There are 6 examples of how you can connect decoupling capacitors to the supply pins on a micro and note that all of them use a PCB with a power plane and a ground plane.

OK you've only got a double layer board and THE most important is the groundplane and you have tons of space on your PCB to make a really quite effective one. Don't skimp on it. Routing the power tracks on top doesn't have to be a problem but do what you can to make the GP as full as possible and make sure that different parts of the circuit that share a common supply do not pass heavy duty currents down shared power tracks - star pointing back to the battery is a good thing to consider.

In fact many designs need split ground planes just to avoid heavy-duty current (from say a motor) passing thru sensitive amplifier input components. Common practise these days.

Not having a ground plane is like having lots of individual loop antennas all over the PCB; some capable of transmitting energy and all capable of receiving energy.

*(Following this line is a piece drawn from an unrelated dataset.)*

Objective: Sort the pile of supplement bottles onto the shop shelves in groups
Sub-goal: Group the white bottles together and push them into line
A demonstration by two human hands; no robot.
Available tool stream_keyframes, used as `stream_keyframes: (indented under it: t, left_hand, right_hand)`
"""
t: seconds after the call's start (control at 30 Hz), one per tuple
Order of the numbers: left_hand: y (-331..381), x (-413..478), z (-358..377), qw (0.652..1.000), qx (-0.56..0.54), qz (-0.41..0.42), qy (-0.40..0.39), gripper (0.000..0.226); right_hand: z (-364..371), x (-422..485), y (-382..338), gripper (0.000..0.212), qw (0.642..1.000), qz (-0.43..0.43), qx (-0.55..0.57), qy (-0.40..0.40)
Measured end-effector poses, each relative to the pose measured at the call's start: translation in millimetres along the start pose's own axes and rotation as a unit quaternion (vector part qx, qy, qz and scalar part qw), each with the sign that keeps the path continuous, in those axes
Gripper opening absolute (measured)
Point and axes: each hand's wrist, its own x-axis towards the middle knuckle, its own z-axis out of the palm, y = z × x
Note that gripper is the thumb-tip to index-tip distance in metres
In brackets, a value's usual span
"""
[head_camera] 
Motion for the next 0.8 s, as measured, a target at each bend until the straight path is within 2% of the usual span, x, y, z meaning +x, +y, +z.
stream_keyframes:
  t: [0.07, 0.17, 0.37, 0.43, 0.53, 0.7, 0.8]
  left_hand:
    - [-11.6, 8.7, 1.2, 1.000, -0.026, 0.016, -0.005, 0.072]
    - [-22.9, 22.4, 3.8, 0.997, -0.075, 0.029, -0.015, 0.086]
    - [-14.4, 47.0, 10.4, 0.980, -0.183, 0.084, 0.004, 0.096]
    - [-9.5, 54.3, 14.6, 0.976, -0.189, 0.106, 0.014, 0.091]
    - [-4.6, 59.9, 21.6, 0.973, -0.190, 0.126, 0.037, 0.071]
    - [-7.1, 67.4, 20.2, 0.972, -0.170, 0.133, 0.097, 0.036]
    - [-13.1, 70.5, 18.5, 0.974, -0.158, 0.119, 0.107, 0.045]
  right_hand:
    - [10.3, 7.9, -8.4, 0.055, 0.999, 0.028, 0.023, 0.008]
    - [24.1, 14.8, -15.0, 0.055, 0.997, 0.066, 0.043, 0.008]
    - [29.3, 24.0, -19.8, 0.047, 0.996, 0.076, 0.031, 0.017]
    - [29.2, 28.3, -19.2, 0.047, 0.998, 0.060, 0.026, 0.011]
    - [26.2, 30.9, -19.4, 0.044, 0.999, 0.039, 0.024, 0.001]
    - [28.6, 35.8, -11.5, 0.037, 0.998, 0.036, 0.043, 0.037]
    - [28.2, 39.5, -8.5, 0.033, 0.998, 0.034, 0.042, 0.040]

If you use a ground plane the "effective" area of the loop antenna formed is defined by the thickness of your circuit board.

I have taken the liberty of copying your PCB picture and colouring in ground tracks blue and other tracks on the underside red: -

enter image description here

All the red tracks could be routed on the topside with just small use of the bottom layer to a much greater extent than what you have. This frees up the bottom layer for 95%+ coverage of blue.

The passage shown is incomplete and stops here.